Its been previously shown that the rate of hypo-osmotic shock dictates the survival probability (3). To investigate how a single channel contributes to survival, we queried survival at several shock rates with varying MscL copy number. In the main text of this work, we separated our experiments into arbitrary bins of "fast" (\(\geq\) 1.0 Hz) and "slow" (\(<\) 1.0 Hz) shock rates. In this section, we discuss our rationale for coarse graining our data into these two groupings.

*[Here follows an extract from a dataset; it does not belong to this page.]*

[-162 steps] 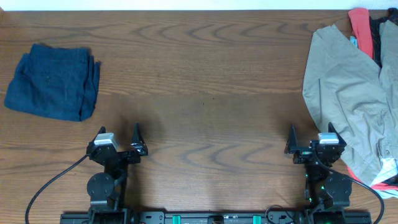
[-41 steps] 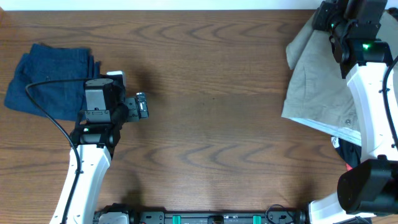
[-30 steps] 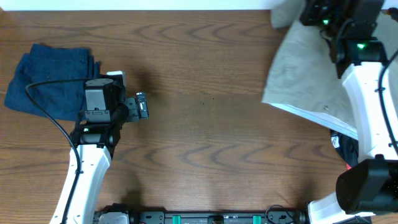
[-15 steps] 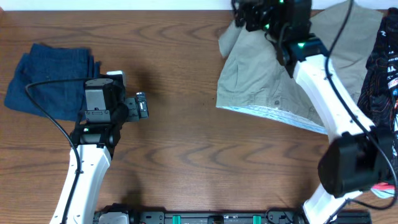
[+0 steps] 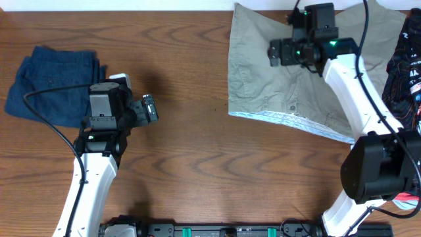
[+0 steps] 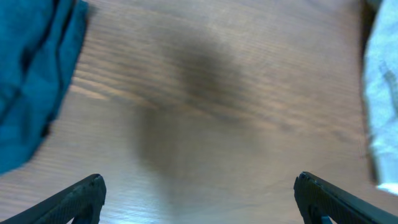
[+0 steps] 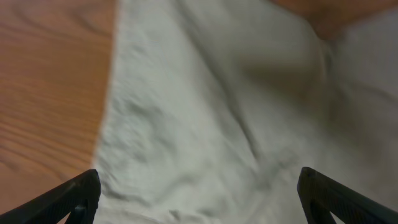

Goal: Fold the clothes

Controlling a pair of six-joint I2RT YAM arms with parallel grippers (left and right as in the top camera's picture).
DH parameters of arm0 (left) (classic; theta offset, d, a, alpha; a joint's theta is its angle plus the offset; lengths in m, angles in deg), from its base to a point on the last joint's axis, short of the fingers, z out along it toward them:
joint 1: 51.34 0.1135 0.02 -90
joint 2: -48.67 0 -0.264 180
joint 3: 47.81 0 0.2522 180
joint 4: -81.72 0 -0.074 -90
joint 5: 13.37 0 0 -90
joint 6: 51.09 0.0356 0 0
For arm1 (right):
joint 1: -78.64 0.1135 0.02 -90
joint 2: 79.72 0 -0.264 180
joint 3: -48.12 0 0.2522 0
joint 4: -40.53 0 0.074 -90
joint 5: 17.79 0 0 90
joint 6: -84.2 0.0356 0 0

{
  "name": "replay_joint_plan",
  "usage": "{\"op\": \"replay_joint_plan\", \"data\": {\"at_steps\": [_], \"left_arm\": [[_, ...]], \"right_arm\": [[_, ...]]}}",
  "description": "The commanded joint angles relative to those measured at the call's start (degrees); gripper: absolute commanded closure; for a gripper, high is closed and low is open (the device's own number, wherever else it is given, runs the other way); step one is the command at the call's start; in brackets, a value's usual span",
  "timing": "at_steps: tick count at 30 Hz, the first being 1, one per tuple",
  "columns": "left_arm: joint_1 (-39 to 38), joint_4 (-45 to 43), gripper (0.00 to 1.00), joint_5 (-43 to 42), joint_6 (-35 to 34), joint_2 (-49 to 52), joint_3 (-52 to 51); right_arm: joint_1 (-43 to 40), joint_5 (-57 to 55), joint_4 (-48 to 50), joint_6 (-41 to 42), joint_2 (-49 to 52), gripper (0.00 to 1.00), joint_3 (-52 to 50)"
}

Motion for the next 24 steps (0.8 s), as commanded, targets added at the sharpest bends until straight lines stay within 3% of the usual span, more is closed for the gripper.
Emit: {"op": "replay_joint_plan", "data": {"at_steps": [1,11,18,24], "left_arm": [[0.22,-1.57,0.02,-5.05,-7.08,0.98,1.27],[-4.07,-7.61,0.01,-12.92,-12.31,10.78,1.27],[-12.35,-14.21,0.02,-13.07,-15.34,20.20,1.27],[-15.21,-14.80,0.02,-13.05,-15.47,21.84,1.27]], "right_arm": [[-1.70,-3.48,-3.34,-2.29,-0.22,0.01,0.81],[-4.57,-3.67,-10.47,-0.74,-0.22,0.01,0.81],[-3.34,-0.68,-13.05,-1.44,0.02,0.01,0.02],[-2.56,0.81,-12.09,-2.69,1.51,0.04,-4.17]]}}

As is discussed in the main text and in the supplemental section Logistic Regression, we used a bin-free method of estimating the survival probability given the MscL channel copy number as a predictor variable. While this method requires no binning of the data, it requires a data set that sufficiently covers the physiological range of channel copy number to accurately allow prediction of survivability. Fig. 4 shows the results of the logistic regression treating each shock rate as an individual data set. The most striking feature of the plots shown in Fig. 4 is the inconsistent behavior of the predicted survivability from shock rate to shock rate. The appearance of bottle necks in the credible regions for some shock rates (0.2Hz, 0.5Hz, 2.00Hz, and 2.20 Hz) appear due to a high density of measurements within a narrow range of the channel copy number at the narrowest point in the bottle neck. While this results in a seemingly accurate prediction of the survival probability at that point, the lack of data in other copy number regimes severely limits our extrapolation outside of the copy number range of that data set. Other shock rates (0.018 Hz, 0.04 Hz, and 1.00 Hz) demonstrate completely pathological survival probability curves due to either complete survival or complete death of the population.
Ideally, we would like to have a wide range of MscL channel copy numbers at each shock rate shown in Fig. 4. However, the low-throughput nature of these single-cell measurements prohibits completion of this within a reasonable time frame. It is also unlikely that thoroughly dissecting the shock rate dependence will change the overall finding from our work that several hundred MscL channels are needed to convey survival under hypo-osmotic stress.
Given the data shown in Fig. 4, we can try to combine the data sets into several bins. Fig. 5 shows the data presented in Fig. 4 separated into "slow" (\(<\) 0.5 Hz, A), "intermediate" (0.5 - 1.0 Hz, B), and "fast" (\(>\) 1.0 Hz, C) shock groups. Using these groupings, the full range of MscL channel copy numbers are covered for each case, with the intermediate shock rate sparsely sampling copy numbers greater than 200 channels per cell. In all three of these cases, the same qualitative story is told -- several hundred channels per cell are necessary for an appreciable level of survival when subjected to an osmotic shock. This argument is strengthened when examining the predicted survival probability by considering all shock rates as a single group, shown in Fig. 5D. This treatment tells nearly the same quantitative and qualitative story as the three rate grouping shown in this section and the two rate grouping presented in the main text. While there does appear to be a dependence on the shock rate for survival when only MscL is expressed, the effect is relatively weak with overlapping credible regions for the logistic regression across the all curves. To account for the sparse sampling of high copy numbers observed in the intermediate shock group, we split this set and partitioned the measurements into either the "slow" (\(<\) 1.0 Hz) or "fast" (\(\geq\) 1.0 Hz) groups presented in the main text of this work.